The relationship between local renin-angiotensin system and intimal proliferation in an organ culture of human saphenous veins

Abstract

Local renin-angiotensin system (RAS) is implicated in development of intimal hyperplasia after vein bypass grafting, but little is known about the local angiotensin-converting enzyme (ACE) activity and the local responses of angiotensin II (AngII) in vein graft physiology. An organ culture of human saphenous vein was used as a model of vein graft intimal hyperplasia, and the role of local RAS in the development of neointimal proliferation was studied. Segments of saphenous veins were cultured for 14 days. One group was set as control, another two were cultured in medium with captopril, an ACE inhibitor and losartan, an Ang II receptor antagonist, respectively.

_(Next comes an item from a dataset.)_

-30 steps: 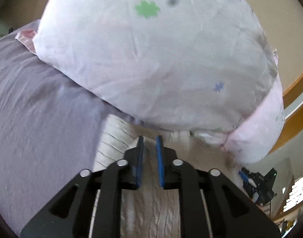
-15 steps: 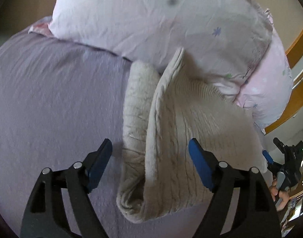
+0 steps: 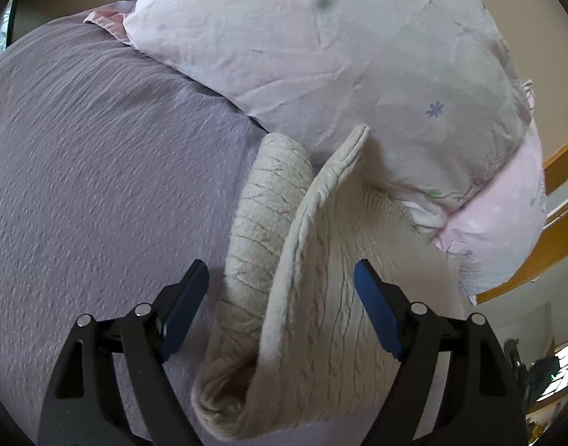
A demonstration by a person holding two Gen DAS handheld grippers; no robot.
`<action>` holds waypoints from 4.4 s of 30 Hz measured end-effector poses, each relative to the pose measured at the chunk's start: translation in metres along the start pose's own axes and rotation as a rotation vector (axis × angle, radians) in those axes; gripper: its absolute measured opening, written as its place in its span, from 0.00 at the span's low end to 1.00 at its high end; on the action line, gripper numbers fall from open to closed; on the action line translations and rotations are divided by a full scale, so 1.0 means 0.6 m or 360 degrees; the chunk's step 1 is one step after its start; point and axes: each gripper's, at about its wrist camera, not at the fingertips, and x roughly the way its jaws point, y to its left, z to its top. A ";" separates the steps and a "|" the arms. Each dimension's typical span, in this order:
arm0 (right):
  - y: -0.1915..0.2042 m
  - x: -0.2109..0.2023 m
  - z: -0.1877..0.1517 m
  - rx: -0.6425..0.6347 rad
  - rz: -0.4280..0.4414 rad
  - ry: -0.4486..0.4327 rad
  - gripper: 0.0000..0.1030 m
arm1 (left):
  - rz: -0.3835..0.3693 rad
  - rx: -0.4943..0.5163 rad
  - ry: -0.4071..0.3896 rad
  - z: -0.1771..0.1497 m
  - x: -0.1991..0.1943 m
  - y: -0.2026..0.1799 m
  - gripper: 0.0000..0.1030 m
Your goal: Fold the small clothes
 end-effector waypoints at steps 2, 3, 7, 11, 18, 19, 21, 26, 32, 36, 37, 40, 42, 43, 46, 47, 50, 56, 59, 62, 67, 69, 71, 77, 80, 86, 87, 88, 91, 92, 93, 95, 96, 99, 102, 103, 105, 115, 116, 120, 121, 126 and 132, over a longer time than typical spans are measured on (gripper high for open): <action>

All specimens were frozen in liquid nitrogen for ACE activity, histology, and immunohistochemistry studies. The concentration of ACE increased 37% in cultured veins to preculture veins. Immunohistochemical localization identified ACE in the endothelial layer of preculture veins and cultured veins, but at a greater density in the intimal hyperplasia of cultured veins. Captopril and losartan significantly reduced neointimal thickness by 49% and 34%, respectively. These data demonstrate that a positive relationship exist between local RAS and intimal proliferation. The use of ACE inhibitors and Ang II receptor antagonists have clinical significance in the prevention and treatment of vein graft disease.